● **How to complete this task**
Write out all the data verbatim. Skip images.

================================

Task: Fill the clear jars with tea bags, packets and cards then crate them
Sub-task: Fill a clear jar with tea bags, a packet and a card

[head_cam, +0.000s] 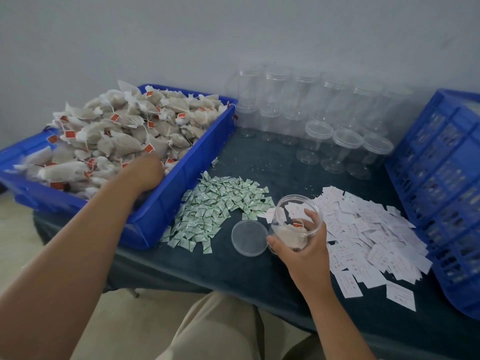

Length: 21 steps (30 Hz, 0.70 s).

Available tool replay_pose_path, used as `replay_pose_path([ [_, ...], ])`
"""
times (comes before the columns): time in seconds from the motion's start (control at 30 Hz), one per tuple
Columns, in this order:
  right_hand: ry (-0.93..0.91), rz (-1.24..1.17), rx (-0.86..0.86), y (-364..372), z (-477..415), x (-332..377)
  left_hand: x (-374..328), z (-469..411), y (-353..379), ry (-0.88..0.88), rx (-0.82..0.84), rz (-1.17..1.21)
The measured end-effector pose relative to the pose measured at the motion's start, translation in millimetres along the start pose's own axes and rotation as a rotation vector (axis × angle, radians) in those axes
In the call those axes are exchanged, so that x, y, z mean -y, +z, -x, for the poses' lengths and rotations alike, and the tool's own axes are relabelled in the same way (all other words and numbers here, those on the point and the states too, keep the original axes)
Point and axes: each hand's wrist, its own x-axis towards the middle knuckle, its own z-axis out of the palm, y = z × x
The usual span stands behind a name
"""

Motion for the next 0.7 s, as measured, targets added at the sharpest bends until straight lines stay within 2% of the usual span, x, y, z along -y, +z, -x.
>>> replay_pose_path([
  [0.1,0.0,-0.013,0.002,1.0,0.4,0.3,5.9,-7.5,-1.3,-0.043,-0.126,0.128],
  [0.17,0.0,-0.019,0.004,1.3,0.4,-0.2,8.3,-7.6,-3.2,-0.081,-0.178,0.295],
  [0.3,-0.002,-0.019,0.004,1.9,0.0,-2.7,3.6,-2.6,-11.2,-0.14,-0.162,0.898],
  [0.37,0.003,-0.029,0.007,2.0,-0.4,-4.8,-1.0,2.5,-19.6,-0.078,-0.208,1.032],
  [0.47,0.018,-0.039,0.014,3.1,-0.9,-7.0,-22.8,22.6,-41.0,0.072,-0.264,1.051],
  [0.63,0.026,-0.031,0.019,3.9,-1.7,-8.7,-116.0,83.8,-64.5,0.508,-0.202,0.861],
  [0.7,0.028,-0.034,0.017,4.1,-1.4,-8.7,-150.9,103.6,-54.0,0.619,-0.131,0.759],
])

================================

● **The completed task**
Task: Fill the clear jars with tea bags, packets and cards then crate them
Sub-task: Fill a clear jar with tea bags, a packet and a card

[head_cam, +0.000s] 

Length: 21 steps (30 Hz, 0.70 s).

Available tool replay_pose_path, used as `replay_pose_path([ [_, ...], ])`
"""
times (comes before the columns): time in seconds from the motion's start (control at 30 Hz), one per tuple
Columns, in this order:
  right_hand: ry (-0.93..0.91), rz (-1.24..1.17), rx (-0.86..0.86), y (-364..372), z (-477..415), x (-332..377)
  left_hand: x (-374..328), z (-469..411), y (-353..379), ry (-0.88..0.88), rx (-0.82..0.84), rz (-1.17..1.21)
The measured end-effector pose relative to the pose measured at the motion's start, translation in millimetres along the start pose's own axes and rotation as a rotation vector (axis × angle, radians) in those axes
In the call those axes are exchanged, so that x, y, z mean -y, +z, -x, for the poses' lengths and rotations alike, and the tool's own axes are relabelled in the same way (all other words and numbers here, those on the point and the states too, keep the original axes)
Point and axes: each hand's wrist, its own x-axis towards the middle knuckle, its own z-axis out of the palm, y = z × x
The usual span stands behind a name
"""

Motion for the next 0.7 s, as measured, targets added at the sharpest bends until straight lines stay within 2% of the usual span, x, y, z along -y, +z, -x.
>>> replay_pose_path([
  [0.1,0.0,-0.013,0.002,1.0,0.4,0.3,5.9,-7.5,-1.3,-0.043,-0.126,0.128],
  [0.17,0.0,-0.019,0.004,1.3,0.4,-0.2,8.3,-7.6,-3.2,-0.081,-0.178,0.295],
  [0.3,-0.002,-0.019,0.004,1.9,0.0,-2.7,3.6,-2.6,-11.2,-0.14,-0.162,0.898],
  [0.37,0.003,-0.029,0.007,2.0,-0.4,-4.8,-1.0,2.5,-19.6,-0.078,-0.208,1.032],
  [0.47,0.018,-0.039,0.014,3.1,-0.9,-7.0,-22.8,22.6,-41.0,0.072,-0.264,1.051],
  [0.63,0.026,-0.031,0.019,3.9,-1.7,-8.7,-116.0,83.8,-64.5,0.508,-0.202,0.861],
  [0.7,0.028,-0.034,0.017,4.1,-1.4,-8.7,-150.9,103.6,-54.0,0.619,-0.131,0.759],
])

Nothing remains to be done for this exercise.